● Directions
The whole listing, exactly as given: write it out, leaving out each image.

BEGIN

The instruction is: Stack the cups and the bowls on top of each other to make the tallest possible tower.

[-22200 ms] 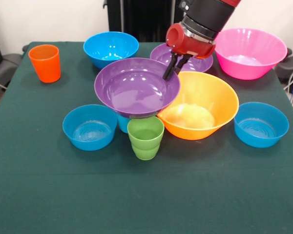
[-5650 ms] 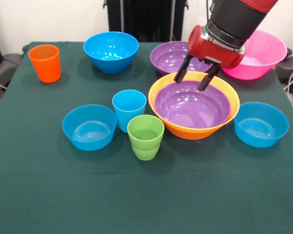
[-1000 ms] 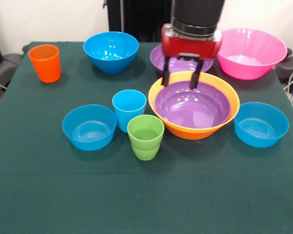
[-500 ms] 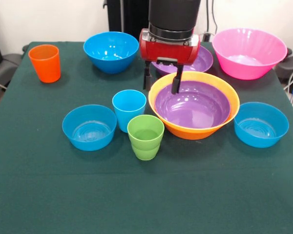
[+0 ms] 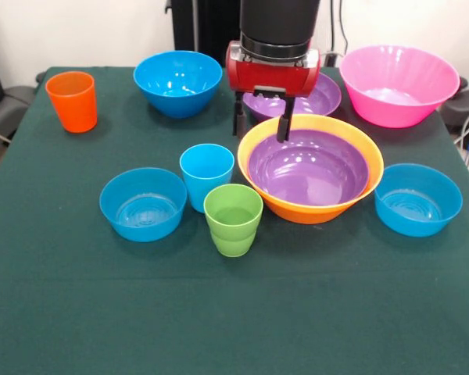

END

● Response below
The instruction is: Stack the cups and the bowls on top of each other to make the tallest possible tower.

[-22200 ms] 
[-5650 ms] 
[-1000 ms] 
[-500 ms] 
[+0 ms] 

This concludes the answer.